• [Problem requirements]:
Return the data that follows exactly as it appears. Pictures do not belong in the copy.

• [The data]:
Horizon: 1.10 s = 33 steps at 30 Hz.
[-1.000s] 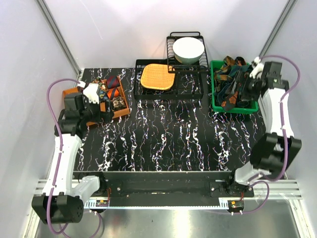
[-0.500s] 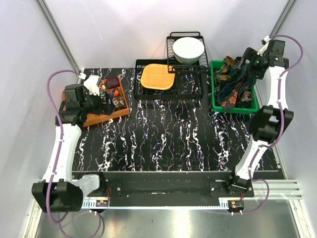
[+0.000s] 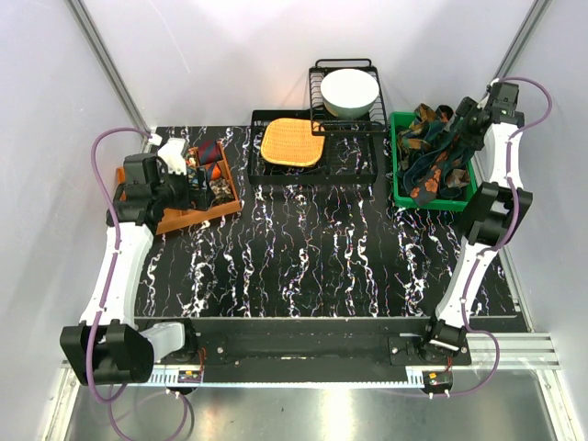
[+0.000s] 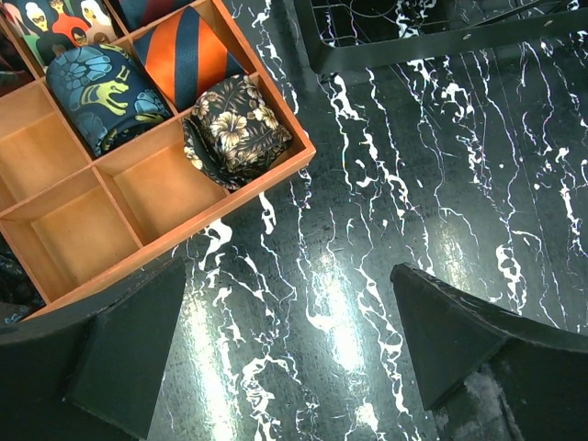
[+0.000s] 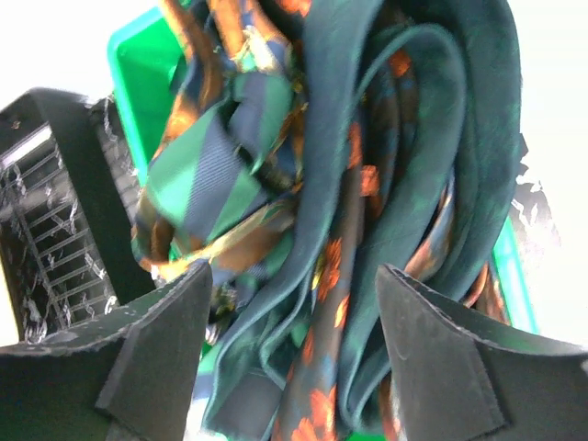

• [The completed task]:
Horizon: 1.10 s = 33 steps at 30 Hz.
[-1.000s] 
[-0.500s] 
[+0.000s] 
[+0.000s] 
[+0.000s] 

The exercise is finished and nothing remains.